MarkLogic supports large-scale high-performance architectures through multi-host distributed architectures. These architectures introduce additional complexity to both the planning and the deployment processes. This chapter introduces key concepts and terminology, outlines some alternative distribution strategies, and provides a high-level guide to configuring a cluster from scratch. The following topics are included:

Terminology
Fundamentals
Advantages to Distributing
Considerations for a Distributed System
Configuring a Cluster

Terminology

It is important to understand the following terminology when considering a distributed implementation of MarkLogic Server:

cluster	A cluster is a set of one or more instances (see host, next) of MarkLogic Server that will work together as a unified whole to provide content services.
host	A host is a single instance of MarkLogic running on a single machine. MarkLogic enables multi-host configurations.
group	A group is a set of hosts with uniform HTTP, WebDAV and XDBC server configurations (but not necessarily uniform forest configurations). Groups are used to simplify cluster management.
forest	A forest is a repository for documents. Each forest is managed by a single host. The mapping of which forest is managed by which host is transparent to queries, as queries are processed against databases, not forests. Hosts can manage more than one forest simultaneously.
database	A database is a set of one or more forests that appears as a single contiguous set of content for query purposes. Each forest in a database must be configured consistently. HTTP, WebDAV, and XDBC servers evaluate queries against a single database. In addition to databases created by the administrator for user content, MarkLogic Server maintains databases for administrative purposes: security databases, which contain user authentication and permissions information; schema databases, which are used to store schemas used by the system; modules databases, which are used to store executable XQuery code; and triggers databases, used to store trigger definitions. There are backup and restore utilities at both the forest and the database level.
collection	A collection is a subset of one or more documents within a database. Documents can belong to more than one collection simultaneously. Collections can span multiple forests, and are not relevant to the cluster configuration process.

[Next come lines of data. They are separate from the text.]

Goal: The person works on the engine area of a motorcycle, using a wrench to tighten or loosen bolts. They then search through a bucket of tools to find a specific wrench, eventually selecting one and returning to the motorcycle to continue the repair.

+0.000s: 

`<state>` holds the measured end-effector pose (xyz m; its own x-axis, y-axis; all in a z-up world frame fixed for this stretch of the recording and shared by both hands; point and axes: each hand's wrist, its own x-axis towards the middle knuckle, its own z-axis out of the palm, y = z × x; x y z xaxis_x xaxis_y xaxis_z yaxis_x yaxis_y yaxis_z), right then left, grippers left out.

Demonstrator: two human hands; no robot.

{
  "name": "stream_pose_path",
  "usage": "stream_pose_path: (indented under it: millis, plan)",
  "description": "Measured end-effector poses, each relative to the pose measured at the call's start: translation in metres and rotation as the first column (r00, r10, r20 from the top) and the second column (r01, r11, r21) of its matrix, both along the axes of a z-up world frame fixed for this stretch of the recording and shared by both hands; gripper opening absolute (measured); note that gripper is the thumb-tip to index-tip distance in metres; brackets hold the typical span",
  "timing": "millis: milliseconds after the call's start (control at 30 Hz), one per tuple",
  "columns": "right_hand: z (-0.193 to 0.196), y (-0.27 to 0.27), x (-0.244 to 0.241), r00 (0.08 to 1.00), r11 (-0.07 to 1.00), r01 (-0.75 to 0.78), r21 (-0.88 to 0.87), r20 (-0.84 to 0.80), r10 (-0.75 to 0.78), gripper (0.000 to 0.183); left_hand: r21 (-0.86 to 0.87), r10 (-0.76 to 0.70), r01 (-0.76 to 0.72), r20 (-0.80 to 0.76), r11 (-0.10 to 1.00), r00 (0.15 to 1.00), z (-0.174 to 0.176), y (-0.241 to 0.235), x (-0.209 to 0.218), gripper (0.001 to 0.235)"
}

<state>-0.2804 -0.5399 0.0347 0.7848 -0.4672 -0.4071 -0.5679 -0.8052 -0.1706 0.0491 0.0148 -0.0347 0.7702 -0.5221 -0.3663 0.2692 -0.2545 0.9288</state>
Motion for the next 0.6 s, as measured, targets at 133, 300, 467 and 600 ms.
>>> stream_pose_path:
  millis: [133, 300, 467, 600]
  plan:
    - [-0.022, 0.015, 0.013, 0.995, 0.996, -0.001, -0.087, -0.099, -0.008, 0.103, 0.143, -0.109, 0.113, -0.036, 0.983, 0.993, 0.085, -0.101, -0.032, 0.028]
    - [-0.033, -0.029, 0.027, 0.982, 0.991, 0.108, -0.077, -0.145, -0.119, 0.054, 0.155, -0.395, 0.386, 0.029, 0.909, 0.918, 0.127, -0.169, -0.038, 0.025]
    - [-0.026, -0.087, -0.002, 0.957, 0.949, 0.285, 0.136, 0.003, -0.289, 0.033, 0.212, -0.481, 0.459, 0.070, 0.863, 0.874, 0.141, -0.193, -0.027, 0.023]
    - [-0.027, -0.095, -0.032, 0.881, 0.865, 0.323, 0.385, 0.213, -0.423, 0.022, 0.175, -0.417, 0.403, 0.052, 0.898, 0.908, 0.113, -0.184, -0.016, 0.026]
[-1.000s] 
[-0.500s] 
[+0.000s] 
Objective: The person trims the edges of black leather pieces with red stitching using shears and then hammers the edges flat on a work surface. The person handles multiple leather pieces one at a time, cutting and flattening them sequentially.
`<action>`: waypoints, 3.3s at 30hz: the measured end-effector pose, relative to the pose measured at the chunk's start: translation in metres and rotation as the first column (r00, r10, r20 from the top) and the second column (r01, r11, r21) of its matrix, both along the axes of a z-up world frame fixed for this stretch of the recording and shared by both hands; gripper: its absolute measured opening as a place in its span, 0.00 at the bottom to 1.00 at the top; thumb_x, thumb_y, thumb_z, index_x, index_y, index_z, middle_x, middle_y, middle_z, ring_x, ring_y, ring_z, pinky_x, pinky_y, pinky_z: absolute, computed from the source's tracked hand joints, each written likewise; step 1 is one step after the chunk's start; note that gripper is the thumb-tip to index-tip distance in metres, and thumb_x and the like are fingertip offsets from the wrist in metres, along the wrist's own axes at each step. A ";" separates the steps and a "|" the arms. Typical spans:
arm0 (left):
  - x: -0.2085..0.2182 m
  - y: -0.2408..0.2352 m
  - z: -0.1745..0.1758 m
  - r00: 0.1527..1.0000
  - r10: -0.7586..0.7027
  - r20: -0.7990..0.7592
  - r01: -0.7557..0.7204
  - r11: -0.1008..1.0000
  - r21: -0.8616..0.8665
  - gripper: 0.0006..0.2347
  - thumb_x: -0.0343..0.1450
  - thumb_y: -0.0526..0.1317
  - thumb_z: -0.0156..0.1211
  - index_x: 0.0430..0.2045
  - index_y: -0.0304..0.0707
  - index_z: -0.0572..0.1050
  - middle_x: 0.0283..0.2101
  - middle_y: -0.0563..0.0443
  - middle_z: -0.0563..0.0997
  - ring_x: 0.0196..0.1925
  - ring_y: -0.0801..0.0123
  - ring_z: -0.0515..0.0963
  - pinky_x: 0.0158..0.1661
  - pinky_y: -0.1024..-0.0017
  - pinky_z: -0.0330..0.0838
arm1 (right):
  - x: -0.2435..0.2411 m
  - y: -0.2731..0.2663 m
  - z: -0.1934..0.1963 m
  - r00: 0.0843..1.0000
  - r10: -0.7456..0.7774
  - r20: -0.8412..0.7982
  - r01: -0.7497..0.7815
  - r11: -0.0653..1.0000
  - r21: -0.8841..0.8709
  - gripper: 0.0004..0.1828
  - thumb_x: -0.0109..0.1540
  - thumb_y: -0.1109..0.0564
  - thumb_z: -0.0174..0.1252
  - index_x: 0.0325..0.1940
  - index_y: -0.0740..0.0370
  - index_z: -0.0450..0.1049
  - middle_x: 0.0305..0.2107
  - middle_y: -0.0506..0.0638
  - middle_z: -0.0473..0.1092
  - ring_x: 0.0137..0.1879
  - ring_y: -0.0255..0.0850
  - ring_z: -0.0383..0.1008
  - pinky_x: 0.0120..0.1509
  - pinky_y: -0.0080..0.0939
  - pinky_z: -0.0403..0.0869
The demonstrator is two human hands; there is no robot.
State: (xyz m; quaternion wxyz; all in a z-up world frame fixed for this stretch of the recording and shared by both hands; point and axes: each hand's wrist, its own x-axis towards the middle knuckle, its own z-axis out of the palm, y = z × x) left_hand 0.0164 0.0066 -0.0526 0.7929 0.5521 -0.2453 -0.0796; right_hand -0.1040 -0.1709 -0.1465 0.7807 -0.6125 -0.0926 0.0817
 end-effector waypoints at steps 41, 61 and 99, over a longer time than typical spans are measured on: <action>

The following diagram illustrates how the concepts of clusters, hosts and groups are implemented in an example multi-host distributed architecture. The diagram shows a single cluster involving six hosts that are segmented into two groups:

This second diagram shows how a single database called Documents could comprise four forests spread across the three hosts in the group Data-Nodes from the above diagram. The diagram also illustrates two internal databases maintained by the system for administrative usage:

Fundamentals

With the key terminology introduced, here is a short list of fundamentals to keep in mind while considering any multi-host deployment:

All hosts in a cluster must run on the same platform.
Because MarkLogic Server takes advantage of platform-specific optimizations, it is not possible to mix and match platforms in a single cluster. This means that you will need to consider the pros and cons of different CPU architectures and operating systems across all hosts in your cluster when planning a multi-host deployment.
Backups are not portable across platforms.
Not only must clusters be platform homogeneous, the internal data formats used by forests are platform-specific. Consequently, forests and forest backups are not portable across platforms. To move database or forest content from a MarkLogic Server implementation running on one platform to an implementation running on another platform, the database must be unloaded from the first system and loaded from scratch into the second database.
All hosts in a cluster run identical software.
Even though each host in a cluster can be configured to perform a different task, the full MarkLogic Server software runs on each host. Consequently, software installation is identical across the nodes. However, hosts can be reconfigured rapidly--on an individual or cluster-wide basis--to perform whatever role is required of them. Of course, it is quite possible that different hardware configurations will be used for different hosts in the cluster, depending on the roles they are expected to play.
Front-end query distribution is the responsibility of external infrastructure.
Multi-host deployments may incorporate multiple hosts running the same HTTP, WebDAV, or XDBC server applications, allowing queries to be distributed between those hosts for improved performance. MarkLogic Server transparently manages the distribution of content storage across forests within databases and the distribution of query execution across the hosts managing those forests. However, MarkLogic Server does not manage the distribution of queries across front-end hosts configured with equivalent HTTP, WebDAV, or XDBC server applications. The multi-host deployment relies on surrounding infrastructure for this load-balancing task.
There is no master host in the cluster.
Many distributed architectures rely on a single designated master to direct and manage the operations of the cluster. In MarkLogic's distributed architecture, all hosts are considered equal, regardless of the roles for which they are configured. Consequently, there is no designated master in the cluster. However, there are one or more bootstrap hosts in a cluster that handle the initial connection between clusters.
Administration can be carried out through any host offering appropriate services.
With no designated master in the cluster, administrative operations can be conducted on any cluster host configured to offer browser-based administrative operations or to accept XQuery-based administrative directives.
Each forest is assigned to a single host.
All queries that need to check for content stored in that forest or retrieve content from that forest will be routed to that host for processing. If you are using local-disk failover, you can replicate a forest across multiple hosts (for details, see High Availability of Data Nodes With Failover).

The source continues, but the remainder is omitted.